CULTURE Elderly people in rural areas explore new ways of life by ‘banding together’


Elderly people in rural areas explore new ways of life by ‘banding together’

Global Times

02:11, November 27, 2019


A view of a residential nursing home in Beijing. (Photo: VCG)

"Banding together" is another pattern of elderly care, in which a group of elderly people who are familiar with each other live together, accompany and help each other.

Mashan district of Jixi in Northeast China's Heilongjiang Province has a population of 31,000 with 20 percent of them being elderly people, and more than half of them are empty-nested, and have chronic diseases. It was a problem for them to cook, heat their homes, and do chores on their own.

To solve the practical living problems of seniors in a rural area, Mashan district established elderly support stations, local news reported.

A solar energy heater and other facilities can now be seen in Taihe village, serving the elderly support station. Wang Qingyu, a senior in the community, sat on the heated brick bed and said: "I will not get lost outside if I want to take a walk outside, and if I want to chitchat, I have old friends around me."

"We have people cooking us three meals and making heat [in the elderly support station,] and life here is playing cards, taking a walk and enjoying sunshine every day, which is nice," said Wang. 

Wang said this is exactly the retirement life she is longing for, and life in the elderly support station exempts her children's burden and worrying.

Meng Xianrong, 68, is a retired director of women's federation of Taihe village. After the establishment of the station, she and other 11 members of the Communist Party of China (CPC) in the village registered as volunteers and do some cooking and cleaning in their spare time.

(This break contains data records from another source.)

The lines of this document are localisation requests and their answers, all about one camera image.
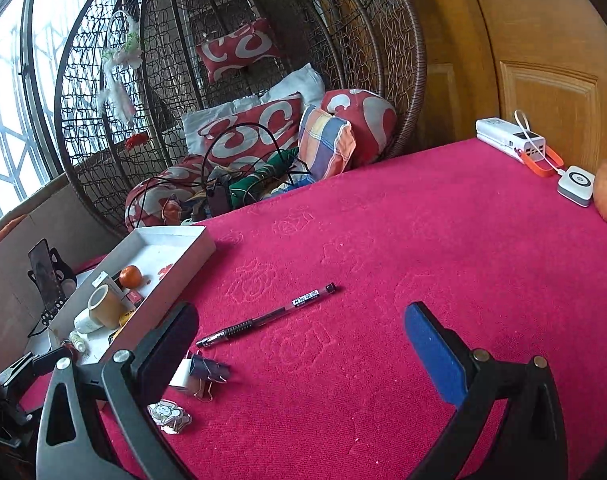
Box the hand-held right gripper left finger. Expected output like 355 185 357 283
36 302 199 480

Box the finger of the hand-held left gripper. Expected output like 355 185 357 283
34 347 79 378

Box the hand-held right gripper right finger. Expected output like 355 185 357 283
404 301 569 480

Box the red round tin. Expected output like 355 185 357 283
119 265 144 290

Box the beige tape roll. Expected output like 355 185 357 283
87 284 128 332

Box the white cardboard tray box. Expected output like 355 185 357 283
48 225 218 367

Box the black gel pen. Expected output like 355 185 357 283
196 282 337 349

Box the white plug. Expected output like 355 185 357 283
170 357 198 392

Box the black binder clip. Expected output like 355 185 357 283
190 354 232 402

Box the white cylinder bottle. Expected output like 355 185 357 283
74 310 105 334

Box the cartoon figure badge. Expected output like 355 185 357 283
148 399 193 437

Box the smartphone on black stand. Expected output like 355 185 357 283
26 247 80 339

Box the brown cardboard sheet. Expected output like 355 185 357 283
0 176 130 376

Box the red tablecloth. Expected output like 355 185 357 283
18 137 607 480

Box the red white seat cushion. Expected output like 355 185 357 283
124 154 225 234

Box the green cloth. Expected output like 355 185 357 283
228 147 300 207

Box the white square charger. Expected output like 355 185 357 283
556 165 595 208

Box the large red white pillow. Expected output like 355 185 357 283
198 92 305 172

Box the white power bank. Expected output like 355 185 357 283
475 116 547 164

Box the plaid pillow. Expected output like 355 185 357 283
298 104 357 182

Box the round red white cushion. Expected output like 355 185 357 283
320 88 399 169

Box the window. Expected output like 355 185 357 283
0 0 92 233

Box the white dreamcatcher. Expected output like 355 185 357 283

Meng thinks working and sweating in the station makes her feel the meaning of her life.

There are 13 elderly support stations in Mashan district. In the township, the stations mainly provide entertainment venues for old people since they require more spiritual care, but in villages, the focus is on accommodating residential and nutritional needs, according to the report. 

"We gather old people here, on one hand, to take care of them, on the other hand, to find them something to do," said Ma Chunli, an official of Heping village.

In the elderly support stations in the township, the premises were built by the government and are maintained by elderly people themselves. Not only do the elderly people band together, the funds for the project are equally distributed.